Australian politician

Brigadier Sir Murray William James Bourchier, CMG, DSO, VD (4 April 1881 – 16 December 1937) was an Australian soldier and politician. He was Deputy Premier of Victoria from April 1935 until June 1936.

==Early life==
Murray was the eldest son of Edward and Francis Bourchier, owners of the Woodland Park property near Strathmerton, Victoria. He was educated privately in Melbourne and afterwards worked at Woodland Park.

==Military career==

===World War I===
Bourchier commanded a CMF light horse troop at Numurkah, Victoria from 1909 to 1914. At the outbreak of World War I he was commissioned into the 4th Light Horse Regiment and left with the first contingent of the First Australian Imperial Force. He served with the regiment in the Gallipoli, Egyptian, Sinai, Palestine and Syrian campaigns.

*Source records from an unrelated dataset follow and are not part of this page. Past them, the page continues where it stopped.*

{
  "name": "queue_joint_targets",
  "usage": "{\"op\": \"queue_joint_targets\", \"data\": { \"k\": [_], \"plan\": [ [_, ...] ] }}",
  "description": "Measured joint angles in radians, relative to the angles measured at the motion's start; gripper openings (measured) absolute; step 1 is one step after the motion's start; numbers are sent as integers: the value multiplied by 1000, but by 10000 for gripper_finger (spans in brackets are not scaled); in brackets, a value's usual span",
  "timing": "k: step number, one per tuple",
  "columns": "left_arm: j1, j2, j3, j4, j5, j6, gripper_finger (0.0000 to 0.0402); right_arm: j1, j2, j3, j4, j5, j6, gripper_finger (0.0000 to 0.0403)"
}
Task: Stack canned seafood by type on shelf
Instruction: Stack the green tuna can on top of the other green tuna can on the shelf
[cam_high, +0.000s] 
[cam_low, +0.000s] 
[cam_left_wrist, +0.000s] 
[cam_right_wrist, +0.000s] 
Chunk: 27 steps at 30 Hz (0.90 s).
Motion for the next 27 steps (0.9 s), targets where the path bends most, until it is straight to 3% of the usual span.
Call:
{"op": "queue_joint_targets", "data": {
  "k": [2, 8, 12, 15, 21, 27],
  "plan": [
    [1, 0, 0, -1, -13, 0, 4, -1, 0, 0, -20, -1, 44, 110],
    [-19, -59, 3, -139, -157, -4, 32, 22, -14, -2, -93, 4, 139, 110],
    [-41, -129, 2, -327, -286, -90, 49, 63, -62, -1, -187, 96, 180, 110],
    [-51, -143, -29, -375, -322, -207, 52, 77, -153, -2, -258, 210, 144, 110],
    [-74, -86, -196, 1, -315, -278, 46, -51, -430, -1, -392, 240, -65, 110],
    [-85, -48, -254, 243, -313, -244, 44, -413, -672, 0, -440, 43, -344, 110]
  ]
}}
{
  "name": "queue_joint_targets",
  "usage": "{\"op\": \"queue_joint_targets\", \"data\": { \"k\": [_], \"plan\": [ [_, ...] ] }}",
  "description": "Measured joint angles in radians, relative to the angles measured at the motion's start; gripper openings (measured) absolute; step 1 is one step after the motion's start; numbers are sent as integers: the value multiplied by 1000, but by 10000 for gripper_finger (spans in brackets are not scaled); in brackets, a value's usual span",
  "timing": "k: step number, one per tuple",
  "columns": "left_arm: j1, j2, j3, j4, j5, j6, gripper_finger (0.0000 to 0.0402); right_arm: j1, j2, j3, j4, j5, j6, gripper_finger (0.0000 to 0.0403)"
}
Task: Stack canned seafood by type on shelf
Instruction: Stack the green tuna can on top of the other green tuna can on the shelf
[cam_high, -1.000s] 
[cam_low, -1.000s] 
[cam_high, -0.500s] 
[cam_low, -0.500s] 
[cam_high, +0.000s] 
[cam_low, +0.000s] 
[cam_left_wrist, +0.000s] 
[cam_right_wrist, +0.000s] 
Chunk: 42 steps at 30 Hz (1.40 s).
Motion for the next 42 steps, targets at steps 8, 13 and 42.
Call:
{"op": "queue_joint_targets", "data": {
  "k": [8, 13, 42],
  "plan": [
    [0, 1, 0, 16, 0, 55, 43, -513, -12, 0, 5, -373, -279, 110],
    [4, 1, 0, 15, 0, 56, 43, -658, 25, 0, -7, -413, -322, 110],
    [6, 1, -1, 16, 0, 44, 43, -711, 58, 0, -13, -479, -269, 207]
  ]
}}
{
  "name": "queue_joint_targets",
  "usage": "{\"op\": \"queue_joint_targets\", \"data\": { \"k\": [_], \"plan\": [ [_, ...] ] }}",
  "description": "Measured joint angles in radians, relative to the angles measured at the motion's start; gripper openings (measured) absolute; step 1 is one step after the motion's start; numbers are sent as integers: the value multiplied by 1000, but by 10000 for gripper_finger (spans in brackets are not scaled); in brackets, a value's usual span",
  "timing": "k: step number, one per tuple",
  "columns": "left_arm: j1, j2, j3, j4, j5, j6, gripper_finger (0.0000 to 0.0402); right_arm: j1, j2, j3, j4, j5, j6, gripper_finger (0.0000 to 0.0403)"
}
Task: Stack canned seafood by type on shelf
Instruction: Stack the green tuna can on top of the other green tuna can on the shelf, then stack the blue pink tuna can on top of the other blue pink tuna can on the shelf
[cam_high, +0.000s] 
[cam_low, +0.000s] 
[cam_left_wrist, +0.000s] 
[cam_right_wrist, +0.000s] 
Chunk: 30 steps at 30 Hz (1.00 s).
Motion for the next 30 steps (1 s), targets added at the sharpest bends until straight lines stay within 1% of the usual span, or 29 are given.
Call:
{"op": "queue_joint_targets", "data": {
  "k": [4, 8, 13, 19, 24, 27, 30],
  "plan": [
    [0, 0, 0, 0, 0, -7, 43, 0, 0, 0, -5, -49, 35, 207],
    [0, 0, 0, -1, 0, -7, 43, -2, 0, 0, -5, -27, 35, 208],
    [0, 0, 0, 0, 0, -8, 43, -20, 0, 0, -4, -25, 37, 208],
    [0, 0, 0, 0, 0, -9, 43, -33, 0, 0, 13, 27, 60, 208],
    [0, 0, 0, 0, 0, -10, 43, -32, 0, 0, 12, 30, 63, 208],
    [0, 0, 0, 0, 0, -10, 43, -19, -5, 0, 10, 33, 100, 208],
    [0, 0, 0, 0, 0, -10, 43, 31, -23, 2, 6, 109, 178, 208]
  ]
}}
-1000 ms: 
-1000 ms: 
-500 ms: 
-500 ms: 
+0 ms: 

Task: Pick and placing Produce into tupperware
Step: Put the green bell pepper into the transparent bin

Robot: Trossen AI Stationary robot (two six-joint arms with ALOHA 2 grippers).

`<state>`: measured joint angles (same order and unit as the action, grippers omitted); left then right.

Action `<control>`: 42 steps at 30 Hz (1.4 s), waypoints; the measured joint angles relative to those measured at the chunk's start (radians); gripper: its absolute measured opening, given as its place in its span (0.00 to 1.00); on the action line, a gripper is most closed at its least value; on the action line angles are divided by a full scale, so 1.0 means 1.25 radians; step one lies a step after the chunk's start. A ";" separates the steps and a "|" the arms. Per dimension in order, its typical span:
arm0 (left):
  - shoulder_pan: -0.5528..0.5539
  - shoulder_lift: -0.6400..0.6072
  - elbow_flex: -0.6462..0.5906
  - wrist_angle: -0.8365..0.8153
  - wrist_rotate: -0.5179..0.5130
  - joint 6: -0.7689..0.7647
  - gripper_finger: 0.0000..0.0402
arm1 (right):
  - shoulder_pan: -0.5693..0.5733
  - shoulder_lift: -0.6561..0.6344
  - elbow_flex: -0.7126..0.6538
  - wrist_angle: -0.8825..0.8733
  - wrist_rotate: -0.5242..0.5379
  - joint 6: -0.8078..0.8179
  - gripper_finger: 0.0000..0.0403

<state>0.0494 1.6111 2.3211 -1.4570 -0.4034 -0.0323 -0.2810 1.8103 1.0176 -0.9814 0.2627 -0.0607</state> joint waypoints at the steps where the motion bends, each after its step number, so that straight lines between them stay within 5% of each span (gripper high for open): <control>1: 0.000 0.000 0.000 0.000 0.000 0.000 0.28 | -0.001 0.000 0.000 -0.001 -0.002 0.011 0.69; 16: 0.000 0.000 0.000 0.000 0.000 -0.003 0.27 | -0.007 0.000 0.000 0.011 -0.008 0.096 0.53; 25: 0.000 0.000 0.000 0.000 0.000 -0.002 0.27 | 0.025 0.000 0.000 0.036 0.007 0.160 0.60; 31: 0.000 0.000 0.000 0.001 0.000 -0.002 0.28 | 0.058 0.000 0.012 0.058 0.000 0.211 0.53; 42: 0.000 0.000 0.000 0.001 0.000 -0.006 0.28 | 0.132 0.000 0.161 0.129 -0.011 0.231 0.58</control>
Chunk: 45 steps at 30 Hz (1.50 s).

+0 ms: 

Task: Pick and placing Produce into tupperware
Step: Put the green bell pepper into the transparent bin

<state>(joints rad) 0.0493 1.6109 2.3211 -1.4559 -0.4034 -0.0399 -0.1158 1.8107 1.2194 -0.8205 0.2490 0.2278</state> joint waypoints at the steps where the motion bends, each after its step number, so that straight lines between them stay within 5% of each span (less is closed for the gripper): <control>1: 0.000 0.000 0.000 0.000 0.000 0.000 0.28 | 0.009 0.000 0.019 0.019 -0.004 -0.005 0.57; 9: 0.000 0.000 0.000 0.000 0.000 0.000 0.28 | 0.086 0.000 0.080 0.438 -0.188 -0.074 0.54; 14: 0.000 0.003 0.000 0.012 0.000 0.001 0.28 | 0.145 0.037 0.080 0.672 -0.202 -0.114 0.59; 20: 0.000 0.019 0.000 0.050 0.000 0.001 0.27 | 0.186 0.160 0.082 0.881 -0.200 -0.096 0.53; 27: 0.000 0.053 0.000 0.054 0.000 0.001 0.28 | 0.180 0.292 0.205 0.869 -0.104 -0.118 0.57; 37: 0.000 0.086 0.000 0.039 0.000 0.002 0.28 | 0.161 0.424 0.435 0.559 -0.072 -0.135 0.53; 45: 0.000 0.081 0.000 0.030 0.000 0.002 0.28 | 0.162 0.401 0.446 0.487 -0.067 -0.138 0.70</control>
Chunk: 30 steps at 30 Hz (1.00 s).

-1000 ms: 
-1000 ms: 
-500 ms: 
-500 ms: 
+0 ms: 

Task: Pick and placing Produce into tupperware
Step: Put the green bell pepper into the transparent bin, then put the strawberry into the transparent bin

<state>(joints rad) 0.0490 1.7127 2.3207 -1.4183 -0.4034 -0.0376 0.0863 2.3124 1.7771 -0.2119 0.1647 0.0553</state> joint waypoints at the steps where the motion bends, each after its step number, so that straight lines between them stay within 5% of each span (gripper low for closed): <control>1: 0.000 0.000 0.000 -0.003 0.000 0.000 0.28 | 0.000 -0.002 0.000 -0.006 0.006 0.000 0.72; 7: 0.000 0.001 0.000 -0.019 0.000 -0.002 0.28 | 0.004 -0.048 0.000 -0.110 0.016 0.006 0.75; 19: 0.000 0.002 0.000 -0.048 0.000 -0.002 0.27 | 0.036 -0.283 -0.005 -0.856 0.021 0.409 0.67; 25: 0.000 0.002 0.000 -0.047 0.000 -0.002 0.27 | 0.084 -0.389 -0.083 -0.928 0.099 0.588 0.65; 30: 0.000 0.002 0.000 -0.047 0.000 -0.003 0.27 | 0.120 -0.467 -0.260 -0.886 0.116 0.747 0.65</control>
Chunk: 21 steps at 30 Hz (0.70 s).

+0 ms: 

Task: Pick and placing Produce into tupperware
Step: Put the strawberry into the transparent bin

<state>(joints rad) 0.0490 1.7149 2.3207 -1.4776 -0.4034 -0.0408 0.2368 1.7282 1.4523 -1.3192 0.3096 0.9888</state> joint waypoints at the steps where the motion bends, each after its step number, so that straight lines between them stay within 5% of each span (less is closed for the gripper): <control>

While on Gallipoli he was appointed temporary captain on 1 July 1915 and adjutant of the 4th Light Horse Regiment on 7 September. He became the acting commander of "A" Squadron on 19 October 1915 and gained his substantive captaincy on 22 November. He was promoted to major on 20 January 1916. The recommendation for promotion noted that "he was always quite cool and collected, and this had a very good effect upon his men". He assumed full command of "A" Squadron on 1 February 1916.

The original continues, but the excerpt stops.